Sutter County has spent the past year working toward updating its trucking ordinance and will look to adopt the recommended amendments following a public hearing today. 

The county has seen an uptick in complaints from its residents over the past several years regarding the development and operation of commercial truck yards, particularly along Highway 99 south of Yuba City. Complaints over safety, environmental impacts, inadequate roads, aesthetics and noise, among others, prompted officials to look at the existing ordinance and zoning code to see what areas could be updated to satisfy both residents and commercial trucking companies.

Officials first established an ad-hoc committee to study the issues in August 2017. The committee returned to the board with recommendations last December, which were forwarded to the planning commission for consideration. The planning commission approved the recommended changes in May. The county also met with representatives from both sides of the issue to find middle ground on the changes being presented to the board.

“This is a kind of compromise ordinance that establishes some truck standards, such as preventing mud from getting on roads, providing pavement and gravel yards, classifying truck yards, etc.,” said Steve Smith, interim county administrator. 

The proposed changes would revise the county’s definition of a general truck yard to separate them into two categories – small and large – and establishes development standards for both. It would establish a noise ordinance – including regulations, standards and exceptions – that would allow the county to address noise complaints as they arise.

“Trucking is a great industry for the community, but we cannot keep going down the road without regulations in place,” said Supervisor Mat Conant, who was also a member of the ad-hoc committee back in March.
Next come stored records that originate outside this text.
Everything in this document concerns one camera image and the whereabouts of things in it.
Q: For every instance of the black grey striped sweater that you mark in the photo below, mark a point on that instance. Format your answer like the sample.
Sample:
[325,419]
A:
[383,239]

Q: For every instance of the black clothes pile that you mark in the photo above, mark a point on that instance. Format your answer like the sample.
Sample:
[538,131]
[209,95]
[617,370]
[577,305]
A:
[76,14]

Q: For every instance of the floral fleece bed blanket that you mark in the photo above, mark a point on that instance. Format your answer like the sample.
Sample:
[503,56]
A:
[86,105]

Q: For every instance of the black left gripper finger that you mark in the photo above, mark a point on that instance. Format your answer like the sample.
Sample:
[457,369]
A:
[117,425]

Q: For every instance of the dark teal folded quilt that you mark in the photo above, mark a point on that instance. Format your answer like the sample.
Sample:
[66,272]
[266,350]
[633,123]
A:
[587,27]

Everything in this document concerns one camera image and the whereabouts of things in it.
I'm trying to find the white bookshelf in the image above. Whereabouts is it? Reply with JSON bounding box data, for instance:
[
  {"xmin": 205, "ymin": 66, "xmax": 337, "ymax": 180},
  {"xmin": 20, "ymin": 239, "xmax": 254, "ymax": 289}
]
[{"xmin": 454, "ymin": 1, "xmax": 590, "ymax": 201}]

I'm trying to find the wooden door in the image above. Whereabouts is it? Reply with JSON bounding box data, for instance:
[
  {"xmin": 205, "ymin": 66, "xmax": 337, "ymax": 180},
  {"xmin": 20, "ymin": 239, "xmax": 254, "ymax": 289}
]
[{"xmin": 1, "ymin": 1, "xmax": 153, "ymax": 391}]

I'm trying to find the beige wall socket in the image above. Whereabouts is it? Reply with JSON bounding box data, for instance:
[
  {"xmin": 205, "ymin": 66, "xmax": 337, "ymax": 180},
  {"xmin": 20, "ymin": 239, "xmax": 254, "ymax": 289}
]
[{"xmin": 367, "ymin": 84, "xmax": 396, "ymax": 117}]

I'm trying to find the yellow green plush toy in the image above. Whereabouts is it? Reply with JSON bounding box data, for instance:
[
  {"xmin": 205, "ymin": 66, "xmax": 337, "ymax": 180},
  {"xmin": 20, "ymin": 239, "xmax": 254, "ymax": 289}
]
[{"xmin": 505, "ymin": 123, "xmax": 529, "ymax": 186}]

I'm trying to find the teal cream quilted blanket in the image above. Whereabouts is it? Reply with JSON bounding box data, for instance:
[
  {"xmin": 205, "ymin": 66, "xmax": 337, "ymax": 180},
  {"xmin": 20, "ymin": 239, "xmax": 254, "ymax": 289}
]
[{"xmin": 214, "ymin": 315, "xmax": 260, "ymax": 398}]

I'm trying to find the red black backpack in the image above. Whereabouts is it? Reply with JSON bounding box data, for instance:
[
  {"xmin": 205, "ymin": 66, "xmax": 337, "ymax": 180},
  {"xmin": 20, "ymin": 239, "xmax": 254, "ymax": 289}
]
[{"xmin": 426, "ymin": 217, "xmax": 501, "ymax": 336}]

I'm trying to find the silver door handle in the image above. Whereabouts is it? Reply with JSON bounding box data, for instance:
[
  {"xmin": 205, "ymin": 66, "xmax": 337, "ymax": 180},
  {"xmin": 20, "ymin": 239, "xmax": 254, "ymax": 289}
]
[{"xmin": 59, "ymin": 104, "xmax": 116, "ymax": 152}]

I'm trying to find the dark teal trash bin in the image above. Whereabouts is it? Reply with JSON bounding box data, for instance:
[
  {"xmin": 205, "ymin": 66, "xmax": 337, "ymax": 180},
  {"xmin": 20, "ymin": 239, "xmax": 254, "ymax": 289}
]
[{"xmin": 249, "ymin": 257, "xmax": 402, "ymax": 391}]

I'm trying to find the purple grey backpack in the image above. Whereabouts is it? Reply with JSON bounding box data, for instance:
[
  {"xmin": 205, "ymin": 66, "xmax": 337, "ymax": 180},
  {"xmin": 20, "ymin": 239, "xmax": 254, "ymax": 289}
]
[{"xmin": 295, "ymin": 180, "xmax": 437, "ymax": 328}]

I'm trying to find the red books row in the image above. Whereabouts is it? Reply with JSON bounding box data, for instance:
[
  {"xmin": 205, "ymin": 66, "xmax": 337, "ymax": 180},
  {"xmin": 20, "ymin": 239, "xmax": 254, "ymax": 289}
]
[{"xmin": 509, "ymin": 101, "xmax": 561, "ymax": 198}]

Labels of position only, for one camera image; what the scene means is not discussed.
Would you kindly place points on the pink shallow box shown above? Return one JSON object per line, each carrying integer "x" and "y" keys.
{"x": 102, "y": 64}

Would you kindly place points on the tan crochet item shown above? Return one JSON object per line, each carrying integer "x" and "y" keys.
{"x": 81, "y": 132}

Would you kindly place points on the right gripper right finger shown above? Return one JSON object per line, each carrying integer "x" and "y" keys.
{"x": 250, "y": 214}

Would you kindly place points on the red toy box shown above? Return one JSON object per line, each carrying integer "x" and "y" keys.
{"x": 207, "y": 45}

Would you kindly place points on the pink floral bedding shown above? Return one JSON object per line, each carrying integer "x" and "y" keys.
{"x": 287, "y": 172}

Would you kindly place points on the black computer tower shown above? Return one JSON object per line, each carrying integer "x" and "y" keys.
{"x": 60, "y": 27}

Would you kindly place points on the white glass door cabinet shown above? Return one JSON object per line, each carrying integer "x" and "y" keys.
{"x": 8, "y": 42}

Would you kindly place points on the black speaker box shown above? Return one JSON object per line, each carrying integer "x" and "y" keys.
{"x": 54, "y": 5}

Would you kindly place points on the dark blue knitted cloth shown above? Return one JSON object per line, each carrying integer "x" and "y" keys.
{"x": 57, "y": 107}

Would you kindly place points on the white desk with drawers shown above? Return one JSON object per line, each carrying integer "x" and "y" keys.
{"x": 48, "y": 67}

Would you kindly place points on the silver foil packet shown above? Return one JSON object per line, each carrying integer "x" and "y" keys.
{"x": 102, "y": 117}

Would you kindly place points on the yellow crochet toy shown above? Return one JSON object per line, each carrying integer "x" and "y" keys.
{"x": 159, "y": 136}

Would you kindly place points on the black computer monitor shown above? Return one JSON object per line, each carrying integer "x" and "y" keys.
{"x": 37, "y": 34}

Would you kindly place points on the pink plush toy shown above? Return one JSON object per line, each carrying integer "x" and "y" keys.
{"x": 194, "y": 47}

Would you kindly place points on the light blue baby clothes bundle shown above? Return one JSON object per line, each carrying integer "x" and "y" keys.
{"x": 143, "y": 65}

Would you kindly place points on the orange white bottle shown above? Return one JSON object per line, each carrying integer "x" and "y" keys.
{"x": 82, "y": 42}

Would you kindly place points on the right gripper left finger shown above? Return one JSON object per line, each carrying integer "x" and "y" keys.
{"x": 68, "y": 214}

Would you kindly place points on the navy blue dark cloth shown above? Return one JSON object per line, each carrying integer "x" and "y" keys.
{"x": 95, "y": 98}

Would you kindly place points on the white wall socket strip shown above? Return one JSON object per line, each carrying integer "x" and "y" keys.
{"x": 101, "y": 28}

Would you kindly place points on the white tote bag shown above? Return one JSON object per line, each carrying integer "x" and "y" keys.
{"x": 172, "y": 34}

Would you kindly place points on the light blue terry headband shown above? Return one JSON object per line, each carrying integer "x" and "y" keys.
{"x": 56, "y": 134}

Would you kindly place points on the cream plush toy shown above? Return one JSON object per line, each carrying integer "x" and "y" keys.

Other changes being considered today during the public hearing include amending the county’s development standards for accessory dwelling units in an effort to maximize the permitting of affordable housing options; allowing temporary occupancy of a recreational vehicle on a property where a home is being built so long as certain standards are met; amending the county’s parking requirements for recreational vehicles and boats; and other miscellaneous technical revisions. 

Any approved zoning code changes would take effect 30 days after adoption of the ordinance, or as early as July 11. 

Today’s public hearing will be during the board’s regular meeting, which starts at 3 p.m. inside the Hall of Records building, 466 Second St., Yuba City.